> [Activity]: Return exactly the span of lines in the following data that opens with the line containing "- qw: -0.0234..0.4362" and closes with the line containing "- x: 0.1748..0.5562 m". Include nothing else.

> [Recorded information]:
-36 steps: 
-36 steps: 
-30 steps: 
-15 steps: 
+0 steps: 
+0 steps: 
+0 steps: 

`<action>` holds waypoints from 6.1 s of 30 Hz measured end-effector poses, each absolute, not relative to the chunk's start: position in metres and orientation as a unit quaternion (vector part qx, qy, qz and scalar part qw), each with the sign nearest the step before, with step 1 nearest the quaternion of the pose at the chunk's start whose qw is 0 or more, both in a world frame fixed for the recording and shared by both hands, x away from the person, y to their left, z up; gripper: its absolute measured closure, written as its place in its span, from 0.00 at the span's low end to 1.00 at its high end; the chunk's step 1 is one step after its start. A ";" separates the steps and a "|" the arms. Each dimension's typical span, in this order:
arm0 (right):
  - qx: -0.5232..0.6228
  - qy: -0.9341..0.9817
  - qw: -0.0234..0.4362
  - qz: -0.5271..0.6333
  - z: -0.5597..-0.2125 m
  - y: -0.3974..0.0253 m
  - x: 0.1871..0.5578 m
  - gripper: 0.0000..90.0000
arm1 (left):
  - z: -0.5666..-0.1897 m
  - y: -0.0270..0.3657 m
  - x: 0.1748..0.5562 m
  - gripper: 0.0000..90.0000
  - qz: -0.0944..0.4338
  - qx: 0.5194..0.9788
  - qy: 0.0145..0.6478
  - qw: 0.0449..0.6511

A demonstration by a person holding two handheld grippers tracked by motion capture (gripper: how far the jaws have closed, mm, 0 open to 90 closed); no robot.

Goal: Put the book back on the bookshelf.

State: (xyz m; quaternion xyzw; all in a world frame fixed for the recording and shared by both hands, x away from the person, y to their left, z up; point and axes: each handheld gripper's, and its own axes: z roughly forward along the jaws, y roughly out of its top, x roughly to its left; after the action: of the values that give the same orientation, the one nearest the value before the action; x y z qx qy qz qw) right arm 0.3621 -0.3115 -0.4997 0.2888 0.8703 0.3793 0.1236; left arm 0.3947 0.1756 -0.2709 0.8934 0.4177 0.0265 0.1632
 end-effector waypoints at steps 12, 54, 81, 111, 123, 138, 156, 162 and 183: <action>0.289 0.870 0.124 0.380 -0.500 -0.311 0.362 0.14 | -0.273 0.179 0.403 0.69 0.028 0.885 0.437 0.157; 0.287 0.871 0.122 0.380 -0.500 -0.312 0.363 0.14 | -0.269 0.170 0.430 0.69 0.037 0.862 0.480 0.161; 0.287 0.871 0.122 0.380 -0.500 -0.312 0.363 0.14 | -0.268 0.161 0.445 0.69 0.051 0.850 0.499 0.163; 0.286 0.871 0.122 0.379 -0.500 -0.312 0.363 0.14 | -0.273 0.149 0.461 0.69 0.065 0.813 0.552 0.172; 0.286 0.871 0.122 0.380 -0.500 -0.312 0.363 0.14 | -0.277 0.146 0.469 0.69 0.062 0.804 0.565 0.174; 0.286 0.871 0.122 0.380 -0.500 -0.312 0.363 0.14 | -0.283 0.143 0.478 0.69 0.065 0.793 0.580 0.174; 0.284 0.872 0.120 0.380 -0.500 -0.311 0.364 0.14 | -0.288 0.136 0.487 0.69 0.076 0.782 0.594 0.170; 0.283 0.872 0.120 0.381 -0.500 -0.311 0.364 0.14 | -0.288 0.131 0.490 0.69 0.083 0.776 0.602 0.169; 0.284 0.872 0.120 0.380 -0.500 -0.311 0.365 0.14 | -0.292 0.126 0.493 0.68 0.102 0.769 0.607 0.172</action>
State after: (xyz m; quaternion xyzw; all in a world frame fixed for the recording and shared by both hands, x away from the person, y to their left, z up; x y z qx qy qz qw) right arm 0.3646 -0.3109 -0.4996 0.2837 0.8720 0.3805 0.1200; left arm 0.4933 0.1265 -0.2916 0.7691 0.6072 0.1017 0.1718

> [Reply to the task]:
  - qw: -0.0234..0.4362
  - qz: -0.5271..0.6333
  - z: -0.5597..-0.2125 m
  - y: -0.3974..0.0253 m
  - x: 0.1871..0.5578 m
  - gripper: 0.0000..90.0000
arm1 (left):
  - z: -0.5666..-0.1897 m
  - y: -0.0270..0.3657 m
  - x: 0.1748..0.5562 m

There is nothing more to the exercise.